# [What the exercise asks]
Among the lines below, how many have the word "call"? The reply is that number alone.

# [Data shown]
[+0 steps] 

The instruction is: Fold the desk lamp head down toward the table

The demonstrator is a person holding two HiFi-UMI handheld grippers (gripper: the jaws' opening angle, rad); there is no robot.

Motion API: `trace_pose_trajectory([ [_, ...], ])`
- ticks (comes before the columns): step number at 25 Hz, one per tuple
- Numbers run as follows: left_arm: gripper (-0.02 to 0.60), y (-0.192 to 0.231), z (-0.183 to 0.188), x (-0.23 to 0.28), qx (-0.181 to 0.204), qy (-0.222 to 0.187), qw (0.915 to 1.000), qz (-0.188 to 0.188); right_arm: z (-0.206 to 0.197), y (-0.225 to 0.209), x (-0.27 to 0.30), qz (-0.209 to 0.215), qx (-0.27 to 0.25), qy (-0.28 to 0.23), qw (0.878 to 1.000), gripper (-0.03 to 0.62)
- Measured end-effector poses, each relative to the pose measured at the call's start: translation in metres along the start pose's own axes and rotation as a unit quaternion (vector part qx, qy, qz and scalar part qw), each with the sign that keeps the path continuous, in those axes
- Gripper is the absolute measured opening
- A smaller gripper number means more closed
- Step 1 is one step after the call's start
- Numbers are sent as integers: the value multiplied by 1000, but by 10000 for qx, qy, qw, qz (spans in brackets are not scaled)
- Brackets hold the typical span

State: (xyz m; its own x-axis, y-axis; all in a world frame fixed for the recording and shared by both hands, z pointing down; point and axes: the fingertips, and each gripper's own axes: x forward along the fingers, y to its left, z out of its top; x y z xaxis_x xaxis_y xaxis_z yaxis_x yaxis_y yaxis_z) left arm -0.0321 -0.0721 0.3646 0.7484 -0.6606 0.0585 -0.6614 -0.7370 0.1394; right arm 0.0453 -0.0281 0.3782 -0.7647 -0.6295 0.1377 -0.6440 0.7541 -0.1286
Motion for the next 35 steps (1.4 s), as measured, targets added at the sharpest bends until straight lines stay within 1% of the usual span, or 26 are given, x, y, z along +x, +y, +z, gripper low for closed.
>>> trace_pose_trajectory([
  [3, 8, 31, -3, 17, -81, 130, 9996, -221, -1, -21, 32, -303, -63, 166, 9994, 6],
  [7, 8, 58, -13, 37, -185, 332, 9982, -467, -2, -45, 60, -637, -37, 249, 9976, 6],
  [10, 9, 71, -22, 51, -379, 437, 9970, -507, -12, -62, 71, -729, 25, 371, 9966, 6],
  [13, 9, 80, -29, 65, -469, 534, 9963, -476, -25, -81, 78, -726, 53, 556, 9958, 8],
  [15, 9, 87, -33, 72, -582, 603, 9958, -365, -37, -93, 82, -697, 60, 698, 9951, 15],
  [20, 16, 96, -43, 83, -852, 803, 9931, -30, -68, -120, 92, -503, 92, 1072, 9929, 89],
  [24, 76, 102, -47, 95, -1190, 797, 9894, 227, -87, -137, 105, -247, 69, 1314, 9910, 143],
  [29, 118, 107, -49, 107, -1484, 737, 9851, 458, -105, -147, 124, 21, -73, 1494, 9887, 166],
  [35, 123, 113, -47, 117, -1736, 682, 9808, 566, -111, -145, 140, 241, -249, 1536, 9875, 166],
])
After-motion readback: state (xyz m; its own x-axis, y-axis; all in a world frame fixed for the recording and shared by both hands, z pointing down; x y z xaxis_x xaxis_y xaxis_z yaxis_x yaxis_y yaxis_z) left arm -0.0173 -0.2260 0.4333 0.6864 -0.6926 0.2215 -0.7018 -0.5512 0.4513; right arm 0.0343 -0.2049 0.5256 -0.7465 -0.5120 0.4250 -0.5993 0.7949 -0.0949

# [Problem solution]
2